Charlie Nutter kicked off our JRuby series with a brief introduction, and then wrote about how to script Java libraries using JRuby, and built a MIDI keyboard app to show it in action. Tom Enebo then went over how to bring your favorite Ruby features to Java APIs when you’re accessing those libraries from JRuby, and covered decoration, delegation, blocks. Brian Ford kicked off the summer with a tour of RubySpec and later went through the mechanics of a Ruby compile from text to bytecode. Stay tuned for the next post on how a Ruby compiler goes from bytecode to machine code.

Key Value Stores & Search

Kirk Haines kicked off his series on key-value stores for Ruby with an introduction to this class of non-relational stores, and why you might look at them as an alternative to the tried and true relational database.

First up was an overview of Tokyo Cabinet, a family of key-value stores created by mixi — the Facebook of Japan. Tokyo Cabinet is more than just simple key-value stores though, it also offers b-tree storage and fixed length array storage. In Kirk’s evaluation, it looks super-fast as well as nice and mature.

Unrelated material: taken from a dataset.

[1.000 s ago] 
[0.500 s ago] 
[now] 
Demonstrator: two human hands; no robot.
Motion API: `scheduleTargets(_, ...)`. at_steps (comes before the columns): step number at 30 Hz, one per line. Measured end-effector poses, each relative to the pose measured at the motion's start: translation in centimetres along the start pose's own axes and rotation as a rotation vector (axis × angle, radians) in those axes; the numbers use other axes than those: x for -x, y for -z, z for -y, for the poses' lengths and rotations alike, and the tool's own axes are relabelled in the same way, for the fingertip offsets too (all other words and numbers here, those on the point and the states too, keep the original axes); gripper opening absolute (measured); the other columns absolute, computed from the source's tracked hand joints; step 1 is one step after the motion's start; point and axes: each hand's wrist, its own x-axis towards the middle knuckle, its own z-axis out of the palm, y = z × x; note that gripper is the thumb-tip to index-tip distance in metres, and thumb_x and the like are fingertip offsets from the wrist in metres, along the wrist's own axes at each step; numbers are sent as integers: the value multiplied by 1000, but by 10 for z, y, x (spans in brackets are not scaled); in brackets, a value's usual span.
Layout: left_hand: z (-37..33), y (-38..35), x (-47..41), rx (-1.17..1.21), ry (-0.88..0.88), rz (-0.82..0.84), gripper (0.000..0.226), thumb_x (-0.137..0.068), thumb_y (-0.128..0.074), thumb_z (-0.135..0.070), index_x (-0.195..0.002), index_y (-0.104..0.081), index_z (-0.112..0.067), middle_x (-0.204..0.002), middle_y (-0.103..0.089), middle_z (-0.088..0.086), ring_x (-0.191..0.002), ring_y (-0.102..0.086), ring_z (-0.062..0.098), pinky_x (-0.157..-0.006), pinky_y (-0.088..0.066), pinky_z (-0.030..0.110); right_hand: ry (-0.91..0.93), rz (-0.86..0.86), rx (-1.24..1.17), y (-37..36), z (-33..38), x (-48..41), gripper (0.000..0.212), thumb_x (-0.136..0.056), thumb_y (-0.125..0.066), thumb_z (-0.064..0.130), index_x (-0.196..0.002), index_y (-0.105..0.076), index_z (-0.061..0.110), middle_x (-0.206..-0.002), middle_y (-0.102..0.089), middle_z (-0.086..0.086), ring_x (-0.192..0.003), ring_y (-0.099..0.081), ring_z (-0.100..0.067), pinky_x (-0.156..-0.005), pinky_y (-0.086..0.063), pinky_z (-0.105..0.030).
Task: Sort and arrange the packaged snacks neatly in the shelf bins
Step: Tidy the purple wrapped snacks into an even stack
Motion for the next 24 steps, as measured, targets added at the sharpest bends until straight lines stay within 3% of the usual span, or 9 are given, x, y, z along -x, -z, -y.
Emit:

Next up was Cassandra, an eventually consistent, fully distributed, highly scalable data store created by the Facebook crew. Cassandra’s model is a little bit of twist on a simple key value store, but it can really be the right solution if you think you’re going to need Amazon or Facebook like datastore scaling at a compelling cost. Finally, Kirk did an introduction to Redis, great if you need speed, persistence and you can tolerate some data loss. Stay tuned for more entries in Kirk’s list. Next up: MongoDB!

Another interesting post was Avrohom Katz’s post explaining five ways to improve your use of Sphinx text-search.

Development Tools and Testing

Dave Astels wrote an excellent series on Cucumber, from introductory to intermediate users and on to expert tips. And Joe Arnold talked about the pair-programming approach at Engine Yard.